Introduction Inflammatory bowel disease (IBD) confers a high risk of development of colitis-associated colorectal cancer (CACRC) in patients with extensive colitis. It is believed that a field effect, resulting from chronic inflammation and clonal outgrowth is present in ulcerative colitis (UC) patients, and this promotes the accumulation of protumourigenic clones via increased crypt fission rates. Increased rates of crypt fission may explain the mass expansion of protumourigenic mutations across the whole length of the bowel in a very short time period as observed in patients with CACRC (Leedham et al ., 2009; Galandiuk et al ., 2012).

Methods Fresh frozen normal colon (n = 15) and UC colon (n = 6) tissue samples were collected and sectioned in an en face orientation. Two-colour enzyme histochemistry for cytochrome c oxidase (CCO) activity was performed to identify clonal populations. Adjacent crypts completely deficient of CCO activity were recorded as a ‘CCO deficient patch’ and those with a fraction of the crypt that was CCO-deficient were designated as ‘partial crypts’. The CCO-deficient clone fraction in partial crypts was estimated by recording the number of pixels within CCO-deficient (blue) and CCO-proficient (brown) areas. The number and size of clonal patches in colitis patients was compared to non-UC controls.
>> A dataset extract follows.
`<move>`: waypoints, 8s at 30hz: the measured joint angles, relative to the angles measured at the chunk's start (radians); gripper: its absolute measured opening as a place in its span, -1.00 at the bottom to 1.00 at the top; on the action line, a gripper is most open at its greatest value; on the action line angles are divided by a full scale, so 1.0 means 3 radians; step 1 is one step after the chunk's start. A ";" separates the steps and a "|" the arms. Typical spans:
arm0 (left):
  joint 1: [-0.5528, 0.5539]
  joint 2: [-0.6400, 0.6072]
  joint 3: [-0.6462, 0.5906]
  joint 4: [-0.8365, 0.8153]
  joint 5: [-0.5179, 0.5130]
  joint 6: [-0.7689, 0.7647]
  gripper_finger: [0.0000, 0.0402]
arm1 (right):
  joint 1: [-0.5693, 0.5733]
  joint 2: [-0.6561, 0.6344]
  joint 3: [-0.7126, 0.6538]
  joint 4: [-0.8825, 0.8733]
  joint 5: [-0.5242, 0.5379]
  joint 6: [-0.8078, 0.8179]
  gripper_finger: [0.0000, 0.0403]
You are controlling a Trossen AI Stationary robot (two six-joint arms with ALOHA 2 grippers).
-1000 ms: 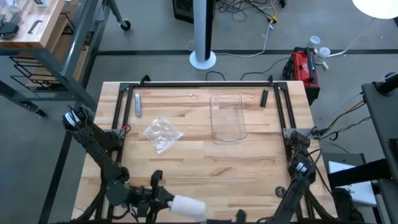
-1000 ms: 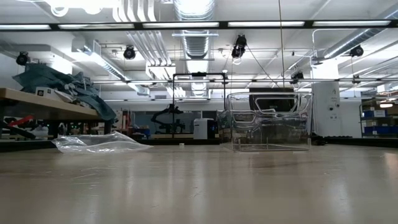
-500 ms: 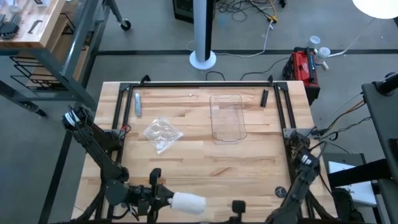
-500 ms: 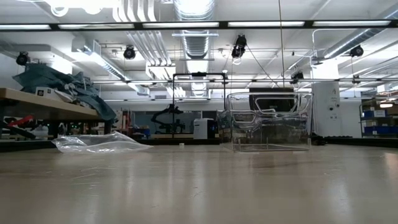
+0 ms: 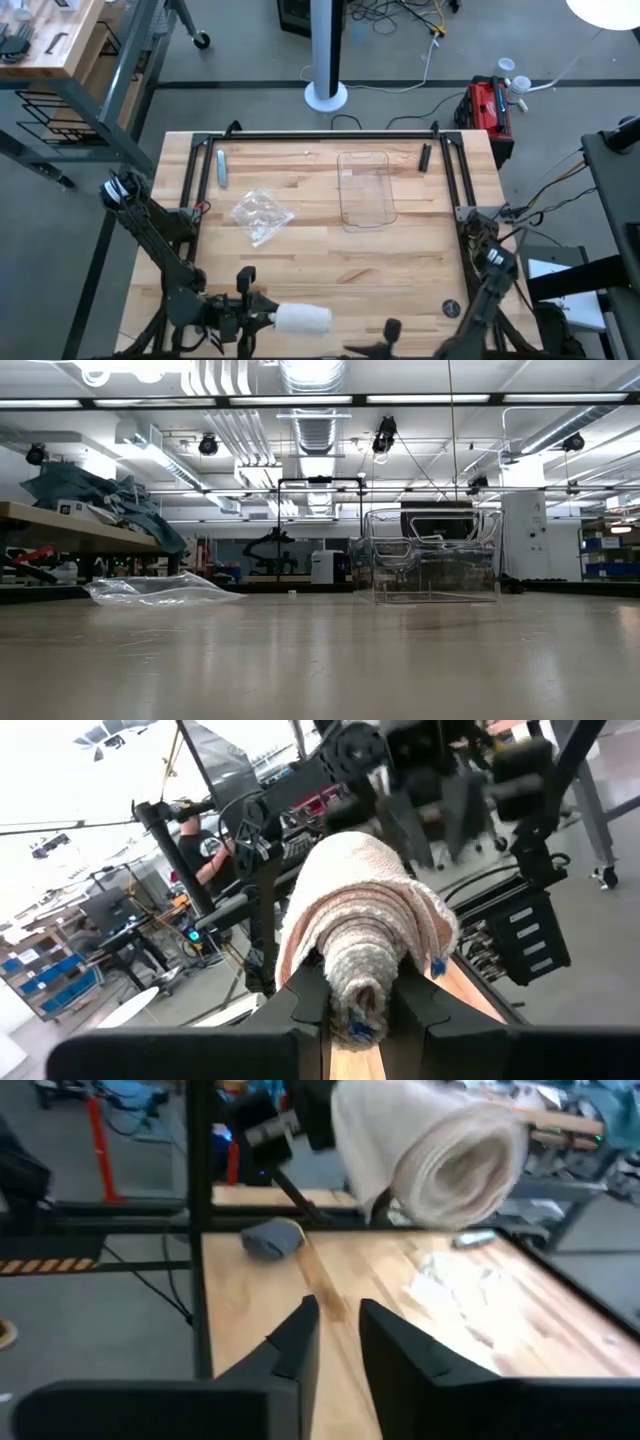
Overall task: Roll bandage
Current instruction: Roll the brown bandage
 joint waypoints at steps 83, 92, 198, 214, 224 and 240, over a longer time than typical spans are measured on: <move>-0.0142 0.0004 0.0182 0.0228 -0.0830 -0.0159 -0.81 | -0.0484 0.0302 0.0314 0.2845 0.0516 -0.6641 -0.25; -0.0145 0.0004 0.0193 0.0300 -0.0736 -0.0192 -0.81 | -0.0525 0.0303 0.0301 0.2839 0.0478 -0.6583 -0.33; -0.0144 0.0000 0.0228 0.0088 -0.0322 -0.0318 -0.81 | -0.0555 0.0330 0.0388 0.2669 0.0467 -0.6485 -0.96; -0.0149 0.0004 0.0228 0.0074 -0.0274 -0.0319 -0.81 | -0.0414 0.0330 0.0388 0.2620 0.0506 -0.6480 -1.00; -0.0148 0.0004 0.0226 0.0087 -0.0310 -0.0318 -0.81 | -0.0432 0.0329 0.0350 0.2410 0.0612 -0.6233 -0.79; -0.0147 0.0003 0.0205 -0.0649 -0.0874 -0.0275 -0.81 | -0.0336 0.0329 0.0374 0.2415 0.0766 -0.5509 -0.20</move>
Results As in the healthy colon, CCO-deficient clonal patches accumulate in an age dependent fashion in the UC colon. The mean number of crypts within a CCO-deficient patch was statistically significantly larger (p < 0.05) in the UC colon than in the normal colon. In addition we observe a larger percentage of wholly and partially CCO-deficient crypts in the UC colon when compared to the normal controls.

Conclusion The proliferative drive induced by continuous inflammation and mucosal repair in UC appears to promote the expansion of CCO-deficient patches. The increase in the proportion of wholly and partially mutated crypts in UC could be explained by crypt hyperplasia with more stem cells present driving fission. This increased rate of clonal expansion may contribute to the increased rate of tumorigenesis in the colitic bowel, however analysis of a larger patient cohort is needed.

References 1 Leedham SJ, Graham TA, Oukrif D, McDonald SA, Rodriguez-Justo M, Harrison RF, Shepherd NA, Novelli MR, Jankowski JA, Wright NA. Clonality, founder mutations and field cancerization in human ulcerative colitis-associated neoplasia. Gastroenterology 2009 Feb;136(2):542-50

2 Galandiuk S, Rodriguez-Justo M, Jeffery R, Nicholson AM, Cheng Y, Oukrif D, Elia G, Leedham SJ, McDonald SA, Wright NA, Graham TA. Field cancerization in the intestinal epithelium of patients with Crohn’s ileocolitis. Gastroenterology2012 Apr;142(4):855

Disclosure of Interest None Declared.